PDA

View Full Version : Problem with UNICODE, php.ini & env._isUnicodeSemantics


domdorn
04-26-2010, 03:32 PM
Hi,

I'm trying to troubleshoot why this "unicode hell" is still not working on my system.

I have now set this into my php.ini

unicode.semantics=on
unicode.http_input_encoding=UTF-8
unicode.output_encoding=UTF-8
unicode.runtime_encoding=UTF-8

as far as I can see with the debugger, the php.ini is parsed correctly and

_env._quercus._iniMap[3] is unicode.semantics=1

... so I guess, that was parsed correctly. However,
_env._isUnicodeSemantics = false instead of true
which, I think might be the problem why I'm having all those issues with unicode.

can anyone confirm this?

thanks,
dominik

nam
04-28-2010, 08:24 PM
Just to double-check: how and when are you setting unicode.semantics=on? It's a servlet setting so it must be set in your web.xml (via a php.ini).

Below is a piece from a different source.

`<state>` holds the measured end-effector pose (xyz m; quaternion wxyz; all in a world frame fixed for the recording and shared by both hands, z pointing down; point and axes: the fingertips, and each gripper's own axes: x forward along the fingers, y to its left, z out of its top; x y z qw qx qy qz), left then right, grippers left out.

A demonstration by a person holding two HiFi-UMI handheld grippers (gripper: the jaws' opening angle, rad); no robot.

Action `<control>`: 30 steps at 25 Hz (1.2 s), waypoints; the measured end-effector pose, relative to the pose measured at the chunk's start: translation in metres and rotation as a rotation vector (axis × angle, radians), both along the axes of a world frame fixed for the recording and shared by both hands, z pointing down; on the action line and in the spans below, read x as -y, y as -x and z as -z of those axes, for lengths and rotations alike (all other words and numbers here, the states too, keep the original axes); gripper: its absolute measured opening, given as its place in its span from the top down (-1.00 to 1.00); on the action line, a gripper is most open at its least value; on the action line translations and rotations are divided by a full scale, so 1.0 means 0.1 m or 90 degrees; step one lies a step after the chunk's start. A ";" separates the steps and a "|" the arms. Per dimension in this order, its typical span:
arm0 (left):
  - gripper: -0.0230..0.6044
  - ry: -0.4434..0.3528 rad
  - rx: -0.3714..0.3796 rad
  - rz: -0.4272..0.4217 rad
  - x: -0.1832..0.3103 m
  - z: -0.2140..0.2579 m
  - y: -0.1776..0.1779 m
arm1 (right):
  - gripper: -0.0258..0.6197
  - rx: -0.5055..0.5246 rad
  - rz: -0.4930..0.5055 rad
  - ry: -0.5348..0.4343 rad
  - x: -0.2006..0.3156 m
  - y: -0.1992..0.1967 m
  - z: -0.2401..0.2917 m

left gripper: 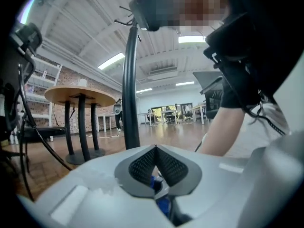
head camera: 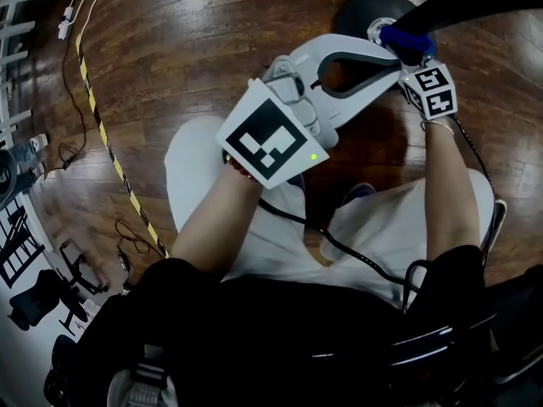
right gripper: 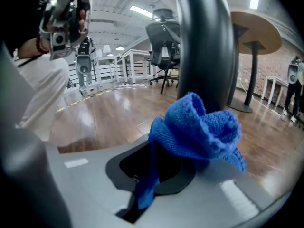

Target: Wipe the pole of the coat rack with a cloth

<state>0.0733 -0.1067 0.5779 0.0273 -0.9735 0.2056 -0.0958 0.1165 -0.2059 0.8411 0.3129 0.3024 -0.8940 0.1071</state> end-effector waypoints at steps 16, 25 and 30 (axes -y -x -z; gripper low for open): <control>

And do you a test case for your unicode issues?

domdorn
05-01-2010, 05:11 PM
web.xml:
<servlet>
<servlet-name>Quercus Servlet</servlet-name>
<servlet-class>com.caucho.quercus.servlet.QuercusServlet</servlet-class>

<!--
Specifies the encoding Quercus should use to read in PHP scripts.
-->
<init-param>
<param-name>script-encoding</param-name>
<param-value>UTF-8</param-value>
</init-param>

<init-param>
<param-name>ini-file</param-name>
<param-value>
/WEB-INF/php.ini
</param-value>
</init-param>

<!--
Location of the license to enable php to java compilation.
-->
<init-param>
<param-name>license-directory</param-name>
<param-value>WEB-INF/licenses</param-value>
</init-param>
</servlet>


php.ini:
unicode.semantics=on
unicode.http_input_encoding=UTF-8
unicode.output_encoding=UTF-8
unicode.runtime_encoding=UTF-8


I created a small module to check the Env myself with the debugger,
basically just a

public void inspect_object(Env env, Object o)
{
System.out.println("test"); // here i set the breakpoint
}


I'm not quite sure how to create a repeatable unit test here. Any suggestions?

nam
05-04-2010, 11:32 PM
I have a fix for this, but just recently, the PHP team discontinued PHP6, so we do want to rethink how to add Unicode to Quercus. For starters, since we don't have to follow PHP anymore with respect to Unicode, we can rip out nonsense things we had to do to match PHP6. Quercus originally started out as being Unicode compatible, so hopefully it wouldn't be too much work to get it compatible again (with a unicode.semantics-like flag).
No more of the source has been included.